* _THE DATA_
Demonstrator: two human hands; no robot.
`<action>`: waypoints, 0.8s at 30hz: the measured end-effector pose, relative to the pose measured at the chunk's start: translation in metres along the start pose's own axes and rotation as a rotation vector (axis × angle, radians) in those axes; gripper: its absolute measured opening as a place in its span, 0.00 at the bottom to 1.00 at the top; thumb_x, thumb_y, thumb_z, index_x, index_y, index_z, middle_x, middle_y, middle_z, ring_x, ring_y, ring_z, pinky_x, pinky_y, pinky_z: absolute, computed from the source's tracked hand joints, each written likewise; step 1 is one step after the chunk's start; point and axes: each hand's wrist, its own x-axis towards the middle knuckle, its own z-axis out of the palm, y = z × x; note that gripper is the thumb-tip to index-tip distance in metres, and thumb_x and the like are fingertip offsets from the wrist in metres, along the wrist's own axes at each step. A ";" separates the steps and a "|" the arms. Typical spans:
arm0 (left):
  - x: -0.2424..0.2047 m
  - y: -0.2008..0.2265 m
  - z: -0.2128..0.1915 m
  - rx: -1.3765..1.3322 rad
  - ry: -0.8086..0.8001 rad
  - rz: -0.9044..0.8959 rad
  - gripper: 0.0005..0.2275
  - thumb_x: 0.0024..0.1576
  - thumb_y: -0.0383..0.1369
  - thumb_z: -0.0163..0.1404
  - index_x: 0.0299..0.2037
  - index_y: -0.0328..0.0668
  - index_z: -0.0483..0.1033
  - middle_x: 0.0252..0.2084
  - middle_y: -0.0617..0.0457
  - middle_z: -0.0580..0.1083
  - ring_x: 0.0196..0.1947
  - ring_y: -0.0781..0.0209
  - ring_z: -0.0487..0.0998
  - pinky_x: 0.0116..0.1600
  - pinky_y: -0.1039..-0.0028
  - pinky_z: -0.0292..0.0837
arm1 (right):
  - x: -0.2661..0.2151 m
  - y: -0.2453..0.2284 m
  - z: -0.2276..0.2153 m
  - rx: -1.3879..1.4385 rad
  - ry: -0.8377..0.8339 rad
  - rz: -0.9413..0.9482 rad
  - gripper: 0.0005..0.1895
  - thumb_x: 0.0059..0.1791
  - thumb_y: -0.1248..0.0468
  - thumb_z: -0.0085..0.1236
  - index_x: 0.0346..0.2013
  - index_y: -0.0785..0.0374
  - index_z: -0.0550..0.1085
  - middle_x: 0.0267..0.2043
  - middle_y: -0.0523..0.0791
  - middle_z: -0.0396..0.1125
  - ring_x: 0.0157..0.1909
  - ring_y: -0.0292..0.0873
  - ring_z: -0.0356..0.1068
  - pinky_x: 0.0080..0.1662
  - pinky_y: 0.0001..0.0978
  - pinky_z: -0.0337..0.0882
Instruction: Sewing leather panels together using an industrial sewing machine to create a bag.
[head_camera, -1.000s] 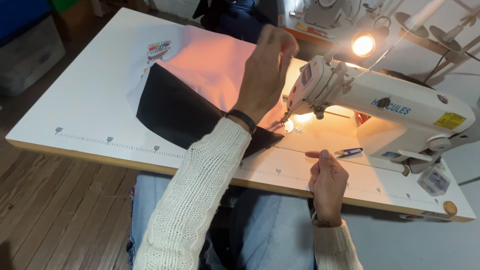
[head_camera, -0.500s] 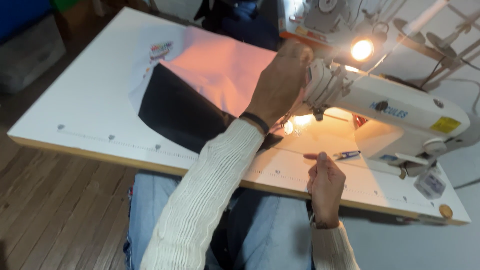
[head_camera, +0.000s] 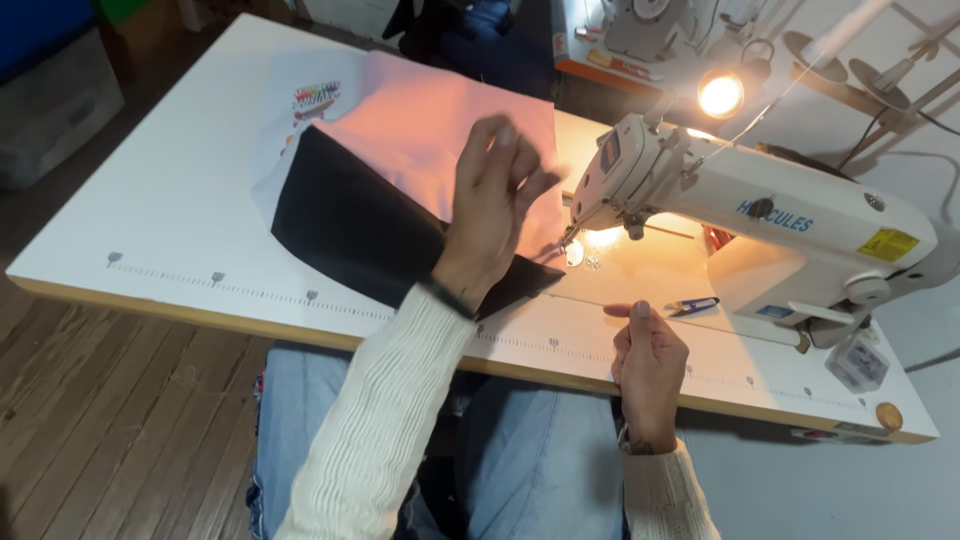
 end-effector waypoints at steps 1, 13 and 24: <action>-0.009 0.005 -0.001 0.134 0.055 -0.071 0.05 0.70 0.31 0.39 0.50 0.41 0.65 0.31 0.57 0.62 0.31 0.68 0.65 0.53 0.65 0.77 | -0.001 -0.001 0.000 -0.021 -0.006 -0.008 0.22 0.60 0.53 0.47 0.39 0.69 0.79 0.17 0.38 0.50 0.17 0.30 0.45 0.19 0.24 0.47; -0.043 0.064 -0.041 -0.222 0.340 -0.097 0.05 0.63 0.23 0.46 0.45 0.36 0.74 0.39 0.45 0.75 0.38 0.54 0.79 0.58 0.58 0.78 | 0.005 0.004 -0.017 0.186 0.031 0.018 0.22 0.61 0.51 0.43 0.45 0.64 0.78 0.19 0.38 0.51 0.15 0.31 0.48 0.19 0.21 0.51; -0.001 0.137 0.040 0.871 0.225 0.330 0.10 0.73 0.33 0.34 0.61 0.44 0.63 0.59 0.49 0.71 0.60 0.58 0.73 0.77 0.65 0.69 | 0.039 0.024 -0.036 0.693 0.030 0.199 0.18 0.64 0.54 0.41 0.46 0.67 0.72 0.23 0.35 0.46 0.23 0.29 0.41 0.25 0.24 0.43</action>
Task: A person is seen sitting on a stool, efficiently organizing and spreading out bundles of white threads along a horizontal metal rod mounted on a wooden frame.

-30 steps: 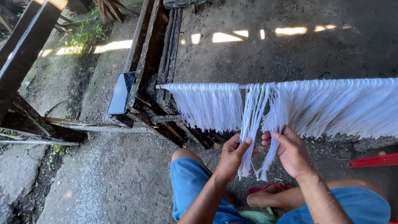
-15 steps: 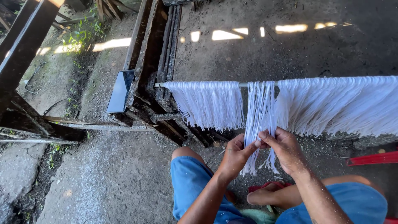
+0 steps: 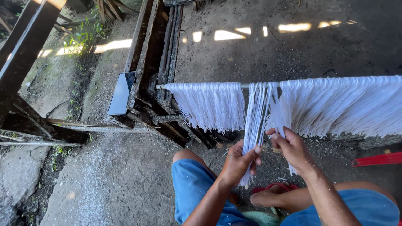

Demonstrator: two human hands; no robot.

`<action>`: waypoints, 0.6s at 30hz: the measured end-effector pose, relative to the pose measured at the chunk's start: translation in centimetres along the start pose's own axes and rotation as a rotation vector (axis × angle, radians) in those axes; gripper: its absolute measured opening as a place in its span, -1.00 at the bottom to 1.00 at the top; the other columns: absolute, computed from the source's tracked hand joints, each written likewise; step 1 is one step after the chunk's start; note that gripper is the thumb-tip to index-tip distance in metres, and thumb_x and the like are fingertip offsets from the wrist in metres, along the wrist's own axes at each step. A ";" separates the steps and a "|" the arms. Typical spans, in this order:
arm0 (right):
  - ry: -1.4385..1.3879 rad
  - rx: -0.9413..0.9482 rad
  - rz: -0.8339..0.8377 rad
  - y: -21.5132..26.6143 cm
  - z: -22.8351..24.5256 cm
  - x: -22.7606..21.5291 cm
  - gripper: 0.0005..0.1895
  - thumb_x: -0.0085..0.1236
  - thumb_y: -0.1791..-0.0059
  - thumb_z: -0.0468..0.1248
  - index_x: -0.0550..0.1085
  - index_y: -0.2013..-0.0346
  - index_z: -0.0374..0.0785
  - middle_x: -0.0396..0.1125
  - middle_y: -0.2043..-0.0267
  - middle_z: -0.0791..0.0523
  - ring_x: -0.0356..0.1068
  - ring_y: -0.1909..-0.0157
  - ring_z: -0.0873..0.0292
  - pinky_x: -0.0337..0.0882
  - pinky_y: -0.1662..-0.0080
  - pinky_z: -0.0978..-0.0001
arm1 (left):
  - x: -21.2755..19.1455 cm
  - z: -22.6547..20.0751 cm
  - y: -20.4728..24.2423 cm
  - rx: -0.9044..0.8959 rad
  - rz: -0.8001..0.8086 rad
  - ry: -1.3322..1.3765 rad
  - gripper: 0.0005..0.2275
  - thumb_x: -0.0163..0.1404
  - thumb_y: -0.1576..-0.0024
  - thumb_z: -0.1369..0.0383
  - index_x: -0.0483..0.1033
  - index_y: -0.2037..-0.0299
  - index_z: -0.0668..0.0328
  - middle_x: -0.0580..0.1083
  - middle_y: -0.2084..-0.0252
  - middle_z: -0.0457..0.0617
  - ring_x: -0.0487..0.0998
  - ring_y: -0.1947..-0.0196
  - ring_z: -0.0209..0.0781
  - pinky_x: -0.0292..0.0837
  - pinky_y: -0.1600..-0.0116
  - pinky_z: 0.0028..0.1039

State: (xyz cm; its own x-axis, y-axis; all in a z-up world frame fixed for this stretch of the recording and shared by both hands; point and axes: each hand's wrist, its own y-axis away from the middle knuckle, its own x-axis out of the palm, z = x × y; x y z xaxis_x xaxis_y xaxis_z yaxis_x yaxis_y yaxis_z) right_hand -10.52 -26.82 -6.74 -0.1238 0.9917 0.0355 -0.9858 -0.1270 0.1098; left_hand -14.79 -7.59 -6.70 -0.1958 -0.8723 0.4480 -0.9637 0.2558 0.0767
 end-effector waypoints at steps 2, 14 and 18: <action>-0.042 0.053 0.060 -0.6 -1.7 0.0 -0.76 0.03 -0.11 -0.24 0.57 0.02 -0.27 0.39 0.30 0.11 0.33 0.24 0.19 0.33 0.25 0.32 | 0.2 0.2 -0.2 -0.046 0.023 -0.032 -0.90 0.06 -0.32 0.36 0.46 0.07 0.18 0.50 0.47 -0.06 0.42 0.68 -0.37 0.36 0.55 -0.58; -0.257 0.045 -0.020 -0.3 1.3 3.6 -0.81 0.27 -0.01 -0.22 0.46 0.20 -0.23 0.40 0.34 0.06 0.32 0.29 0.19 0.36 0.14 0.21 | -0.8 -0.1 -1.2 0.204 -0.204 -0.172 -0.86 0.13 -0.28 0.41 0.55 0.20 0.40 0.52 0.45 0.09 0.47 0.43 -0.30 0.44 0.25 -0.54; -0.379 0.056 0.032 0.1 0.5 2.6 -0.84 0.14 -0.07 -0.21 0.38 0.17 -0.19 0.34 0.39 0.07 0.34 0.34 0.17 0.41 0.18 0.22 | -1.2 1.0 -1.3 0.143 -0.244 0.065 -0.85 0.10 -0.29 0.42 0.46 0.18 0.41 0.53 0.39 0.08 0.57 0.46 -0.25 0.56 0.29 -0.53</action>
State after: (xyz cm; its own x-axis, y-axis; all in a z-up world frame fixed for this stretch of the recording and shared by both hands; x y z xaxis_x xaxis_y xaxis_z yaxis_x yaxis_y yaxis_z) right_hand -10.84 -24.31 -6.16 -0.0933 0.9104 0.4031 -0.9732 -0.1688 0.1561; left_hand -13.51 -7.27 -8.18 0.0524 -0.8712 0.4881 -0.9976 -0.0236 0.0650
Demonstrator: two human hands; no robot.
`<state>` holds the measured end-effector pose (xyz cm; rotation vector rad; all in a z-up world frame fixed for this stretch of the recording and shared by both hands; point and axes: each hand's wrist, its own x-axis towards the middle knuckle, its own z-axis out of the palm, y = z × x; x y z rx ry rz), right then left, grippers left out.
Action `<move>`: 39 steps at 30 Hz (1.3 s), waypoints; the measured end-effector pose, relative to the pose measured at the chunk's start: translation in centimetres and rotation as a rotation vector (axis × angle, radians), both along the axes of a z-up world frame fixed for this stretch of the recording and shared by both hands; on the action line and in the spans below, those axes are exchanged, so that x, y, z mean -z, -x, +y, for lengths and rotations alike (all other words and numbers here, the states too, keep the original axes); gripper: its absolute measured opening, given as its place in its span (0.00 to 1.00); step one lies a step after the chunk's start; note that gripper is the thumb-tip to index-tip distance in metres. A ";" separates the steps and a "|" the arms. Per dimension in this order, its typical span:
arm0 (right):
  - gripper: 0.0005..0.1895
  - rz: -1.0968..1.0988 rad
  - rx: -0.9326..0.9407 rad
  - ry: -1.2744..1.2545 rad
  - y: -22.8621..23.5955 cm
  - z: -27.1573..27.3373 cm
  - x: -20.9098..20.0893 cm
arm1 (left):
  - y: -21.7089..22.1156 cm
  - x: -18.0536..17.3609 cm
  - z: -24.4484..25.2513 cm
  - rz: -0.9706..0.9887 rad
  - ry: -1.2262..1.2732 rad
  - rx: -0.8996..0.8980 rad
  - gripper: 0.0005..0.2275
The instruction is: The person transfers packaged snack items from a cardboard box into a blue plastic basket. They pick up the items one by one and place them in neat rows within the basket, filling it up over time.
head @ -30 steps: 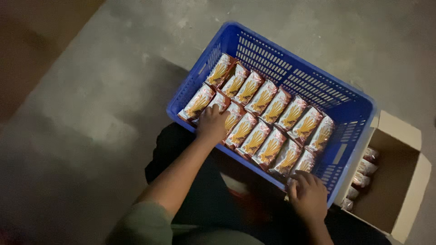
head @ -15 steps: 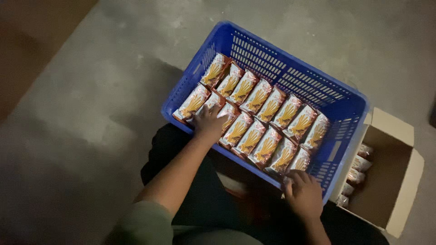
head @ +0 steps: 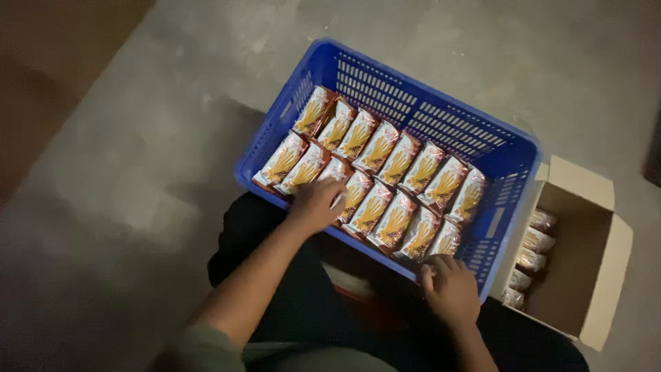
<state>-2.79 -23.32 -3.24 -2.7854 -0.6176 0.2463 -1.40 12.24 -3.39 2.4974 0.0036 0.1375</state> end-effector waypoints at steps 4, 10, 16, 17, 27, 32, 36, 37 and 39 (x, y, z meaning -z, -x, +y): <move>0.13 0.035 0.028 -0.047 -0.1 0.3 -0.4 | 1.8 -0.9 -4.6 0.053 0.104 0.062 0.07; 0.11 0.177 0.138 -0.108 0.2 -0.6 -0.4 | 1.5 -0.9 -9.7 0.297 0.194 0.125 0.06; 0.07 0.146 0.281 -0.611 0.0 -2.9 -0.1 | 0.8 -2.3 -10.5 0.665 -0.153 -0.017 0.14; 0.06 0.173 0.433 -0.761 -0.4 -4.0 0.1 | 0.6 -3.1 -10.6 0.703 -0.123 -0.030 0.16; 0.06 0.618 1.685 -1.909 -9.4 -19.3 0.3 | -2.5 -6.3 -14.0 0.842 -0.281 -0.259 0.21; 0.08 0.831 1.944 -1.885 -13.4 -22.1 7.4 | -2.9 -5.0 -13.6 0.832 -0.334 -0.247 0.23; 0.02 0.931 1.942 -1.549 -15.1 -24.2 15.7 | -3.3 -6.0 -14.4 0.878 -0.353 -0.309 0.23; 0.02 0.941 1.948 -1.549 -15.2 -23.9 14.8 | -3.4 -6.1 -14.6 0.883 -0.361 -0.310 0.23; 0.04 0.906 2.056 -1.488 -15.0 -23.5 12.8 | -3.6 -6.1 -15.0 0.897 -0.332 -0.386 0.23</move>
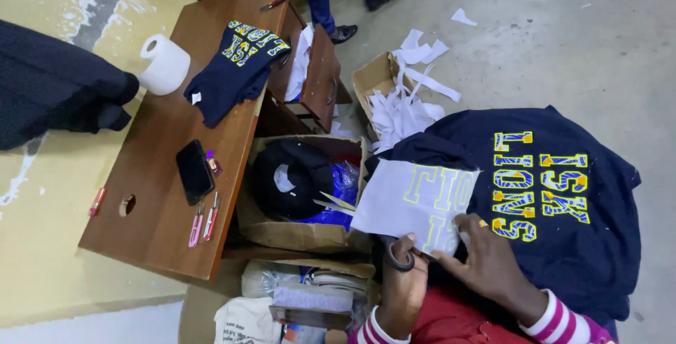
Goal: Trimming and peeling away the paper stabilizer backing from an embroidered sweatshirt using scissors.
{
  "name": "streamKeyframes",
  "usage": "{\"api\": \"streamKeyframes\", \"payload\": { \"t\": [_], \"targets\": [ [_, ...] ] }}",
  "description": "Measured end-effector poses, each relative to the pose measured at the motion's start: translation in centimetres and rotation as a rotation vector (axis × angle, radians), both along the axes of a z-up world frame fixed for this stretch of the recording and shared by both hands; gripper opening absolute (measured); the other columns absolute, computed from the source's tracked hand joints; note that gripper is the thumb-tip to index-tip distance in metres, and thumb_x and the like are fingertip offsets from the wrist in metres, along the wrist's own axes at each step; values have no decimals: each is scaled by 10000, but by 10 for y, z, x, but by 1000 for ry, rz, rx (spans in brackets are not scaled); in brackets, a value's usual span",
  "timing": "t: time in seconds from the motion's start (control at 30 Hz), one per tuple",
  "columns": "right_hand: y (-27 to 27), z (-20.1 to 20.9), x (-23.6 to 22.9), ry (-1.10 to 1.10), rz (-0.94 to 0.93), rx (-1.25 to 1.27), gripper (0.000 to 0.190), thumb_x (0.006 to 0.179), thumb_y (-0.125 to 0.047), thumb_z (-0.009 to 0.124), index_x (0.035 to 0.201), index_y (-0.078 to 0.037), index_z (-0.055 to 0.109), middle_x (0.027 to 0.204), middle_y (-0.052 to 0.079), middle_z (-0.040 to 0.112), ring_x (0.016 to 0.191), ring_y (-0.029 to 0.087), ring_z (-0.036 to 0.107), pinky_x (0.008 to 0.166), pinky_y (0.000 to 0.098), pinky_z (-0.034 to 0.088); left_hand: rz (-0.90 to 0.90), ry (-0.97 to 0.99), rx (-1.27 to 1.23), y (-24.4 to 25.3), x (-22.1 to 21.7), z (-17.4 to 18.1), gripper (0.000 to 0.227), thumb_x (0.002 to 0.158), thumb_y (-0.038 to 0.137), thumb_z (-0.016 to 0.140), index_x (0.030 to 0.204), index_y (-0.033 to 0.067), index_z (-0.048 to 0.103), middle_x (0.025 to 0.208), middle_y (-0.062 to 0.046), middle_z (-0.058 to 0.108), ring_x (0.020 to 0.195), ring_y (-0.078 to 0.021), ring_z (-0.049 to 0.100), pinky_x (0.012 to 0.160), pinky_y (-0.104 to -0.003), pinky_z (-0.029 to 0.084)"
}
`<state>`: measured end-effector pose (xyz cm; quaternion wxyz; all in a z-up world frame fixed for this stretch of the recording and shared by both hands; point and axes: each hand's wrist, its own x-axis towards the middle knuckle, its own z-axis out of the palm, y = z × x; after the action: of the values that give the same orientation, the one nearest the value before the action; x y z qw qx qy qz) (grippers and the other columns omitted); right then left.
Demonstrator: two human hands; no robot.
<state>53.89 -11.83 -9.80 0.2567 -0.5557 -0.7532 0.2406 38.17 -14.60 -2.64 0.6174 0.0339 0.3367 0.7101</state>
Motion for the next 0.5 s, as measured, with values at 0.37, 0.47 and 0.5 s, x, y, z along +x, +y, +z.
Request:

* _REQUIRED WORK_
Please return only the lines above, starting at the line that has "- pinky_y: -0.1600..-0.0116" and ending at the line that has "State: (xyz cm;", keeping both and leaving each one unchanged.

* _ANSWER BOX_
  - pinky_y: -0.1600..-0.0116
  - pinky_z: 0.0028..0.1039

State: (xyz cm; its own x-axis, y-axis; all in a z-up world frame fixed for this stretch of the recording and shared by both hands; point and axes: each hand's wrist, its own y-axis away from the middle knuckle, its own x-axis out of the palm, z = x × y; x y z xaxis_x xaxis_y xaxis_z yaxis_x yaxis_y yaxis_z) right_hand -10.52 -26.82 -6.74 -0.1238 0.9917 0.0355 -0.9858 -0.1270 0.1098; left_hand -14.79 -7.59 -6.70 -0.1958 -0.8723 0.4480 -0.9637 0.2558 0.0767

That concludes the output for this exercise.